In 1951, Payn returned to revue at the Lyric Theatre, Hammersmith. The Lyric Revue had material by several contributors, including Coward, Flanders and Swann and Payn himself; he and Cole Lesley, Coward's assistant, contributed the song "This Seems to be the Moment". The show was such a success at Hammersmith that it transferred to the West End. The following year there was a second edition, The Globe Revue, which ran for six months. Coward cast Payn in an American revival of some of his Tonight at 8.30 plays, with Gertrude Lawrence. They were well received on tour but failed on Broadway. In London, Payn appeared in Coward's new works, Pacific 1860, Ace of Clubs, After the Ball, and Waiting in the Wings. Payn's performances were well reviewed, but the shows were unsuccessful. In the 1960s, he played the supporting role of Morris Dixon in Present Laughter.

===Film===
Payn also did some film work. In 1949, he was in the Borstal drama Boys in Brown, with Dirk Bogarde and Richard Attenborough. He appeared in two films with Coward: The Astonished Heart (1950) and The Italian Job (1969), in which Coward played a criminal mastermind with Payn as his obsequious assistant.

- Filmography

| Year | Title | Role | Notes |
|---|---|---|---|
| 1949 | Boys in Brown | Plato Cartwright |  |
| 1950 | The Astonished Heart | Tim Verney |  |
| 1962 | Jigsaw | Mr. Blake | Uncredited |
| 1969 | The Italian Job | Keats | (final film role) |

==Later life and death==
After Coward died in 1973, Payn's career for the rest of his life became the administration of the Coward estate. The Coward authority Barry Day wrote, "It was not a job he ever wanted or expected but he brought to it a dedication and focus that Noël would have been surprised and pleased to see. [He] was thrust into his biggest role and played it as he knew Noël would have wanted him to. It was a fitting farewell performance." Coward's biographer, Philip Hoare, wrote, "Graham disproved his partner's assessment of himself as 'an illiterate little sod' by publishing his memoir and by managing the Coward estate. He was a generous, uncomplicated man, and he will be missed by his many friends."

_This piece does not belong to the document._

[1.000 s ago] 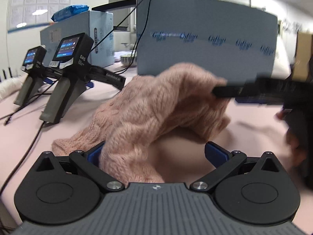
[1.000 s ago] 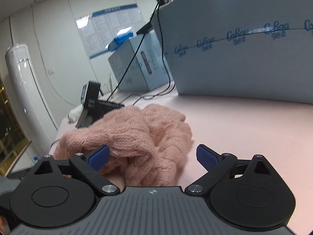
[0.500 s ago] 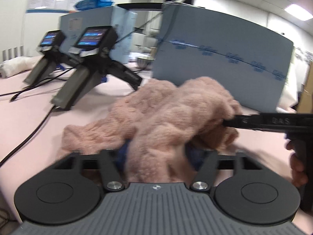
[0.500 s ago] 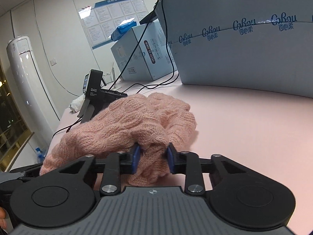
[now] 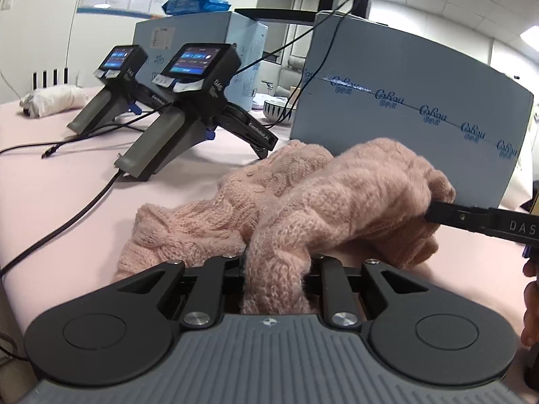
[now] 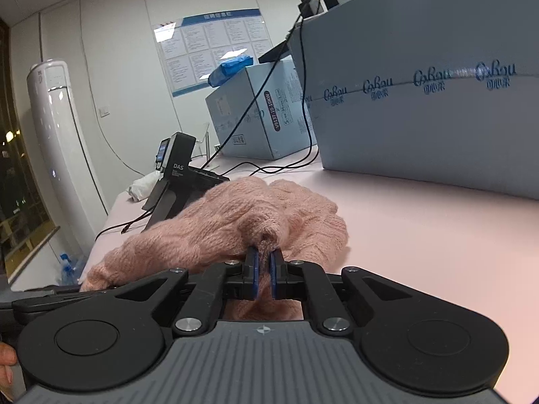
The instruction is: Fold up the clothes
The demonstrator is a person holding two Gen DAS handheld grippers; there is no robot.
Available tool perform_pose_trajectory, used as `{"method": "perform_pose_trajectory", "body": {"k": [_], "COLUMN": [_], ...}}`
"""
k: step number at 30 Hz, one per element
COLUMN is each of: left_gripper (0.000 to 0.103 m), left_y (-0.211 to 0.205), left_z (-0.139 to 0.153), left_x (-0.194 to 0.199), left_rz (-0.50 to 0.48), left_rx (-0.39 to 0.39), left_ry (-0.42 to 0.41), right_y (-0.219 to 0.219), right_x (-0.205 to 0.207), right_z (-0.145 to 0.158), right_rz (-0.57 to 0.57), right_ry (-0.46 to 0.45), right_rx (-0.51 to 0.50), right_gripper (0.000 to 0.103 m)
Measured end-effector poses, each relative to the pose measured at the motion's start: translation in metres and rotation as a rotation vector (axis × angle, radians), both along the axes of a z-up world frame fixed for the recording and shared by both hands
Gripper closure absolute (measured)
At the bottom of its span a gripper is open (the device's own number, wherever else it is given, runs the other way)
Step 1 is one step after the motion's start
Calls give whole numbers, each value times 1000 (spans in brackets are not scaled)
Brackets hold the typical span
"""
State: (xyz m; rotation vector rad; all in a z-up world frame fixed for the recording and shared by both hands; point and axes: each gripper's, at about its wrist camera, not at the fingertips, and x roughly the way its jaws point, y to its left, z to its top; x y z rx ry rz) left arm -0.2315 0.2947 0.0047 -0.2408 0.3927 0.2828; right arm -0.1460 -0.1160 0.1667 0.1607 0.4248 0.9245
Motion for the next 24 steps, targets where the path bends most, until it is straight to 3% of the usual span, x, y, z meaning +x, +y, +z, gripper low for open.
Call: {"method": "perform_pose_trajectory", "body": {"k": [1, 3, 4, 5, 8, 9, 13, 14, 17, 23, 24], "left_gripper": [87, 87, 87, 87, 87, 87, 87, 87, 87, 87, 87], "left_y": [1, 4, 5, 5, 3, 2, 0, 1, 3, -3, -4], "left_z": [0, -1, -1, -1, 0, 0, 1, 1, 0, 0, 1], "left_x": [-1, -3, -3, -2, 0, 1, 6, 7, 8, 11, 11], "left_rz": [2, 6, 9, 12, 15, 14, -7, -7, 15, 27, 31], "left_rx": [-8, -26, -36, -43, -39, -38, -50, -54, -75, -36, -28], "left_ry": [-5, -12, -14, -14, -3, 0, 6, 7, 8, 29, 34], "right_y": [-27, -35, 4, -26, -19, 26, 104, 89, 111, 81, 91], "right_x": [-3, -4, 0, 0, 2, 5, -7, -13, -18, -30, -30], "right_z": [2, 3, 0, 1, 1, -1, 1, 5, 4, 12, 13], "right_rz": [10, 12, 11, 7, -7, -11, -80, -87, -94, -128, -134], "right_ry": [-6, -6, -2, 4, 14, 12, -98, -130, -180, -161, -156], "right_rx": [-3, -2, 0, 4, 6, 3, 6, -5, -33, -26, -25], "right_gripper": [97, 97, 97, 97, 97, 97, 98, 98, 98, 98, 98]}}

Payn wrote Noël Coward and His Friends (1979) with Sheridan Morley and Cole Lesley, and, with Morley, was co-editor of The Noël Coward Diaries (1982), which they dedicated to Lesley. Payn wrote his autobiography, My Life With Noël Coward, in 1994.

In 1988, 15 years after Coward's death, Payn, who "hadn't the heart to use it again", gave their Jamaican home, the Firefly Estate, to the Jamaica National Heritage Trust. He retained their other home, Chalet Covar, at Les Avants in Switzerland, where he died in 2005, aged 87.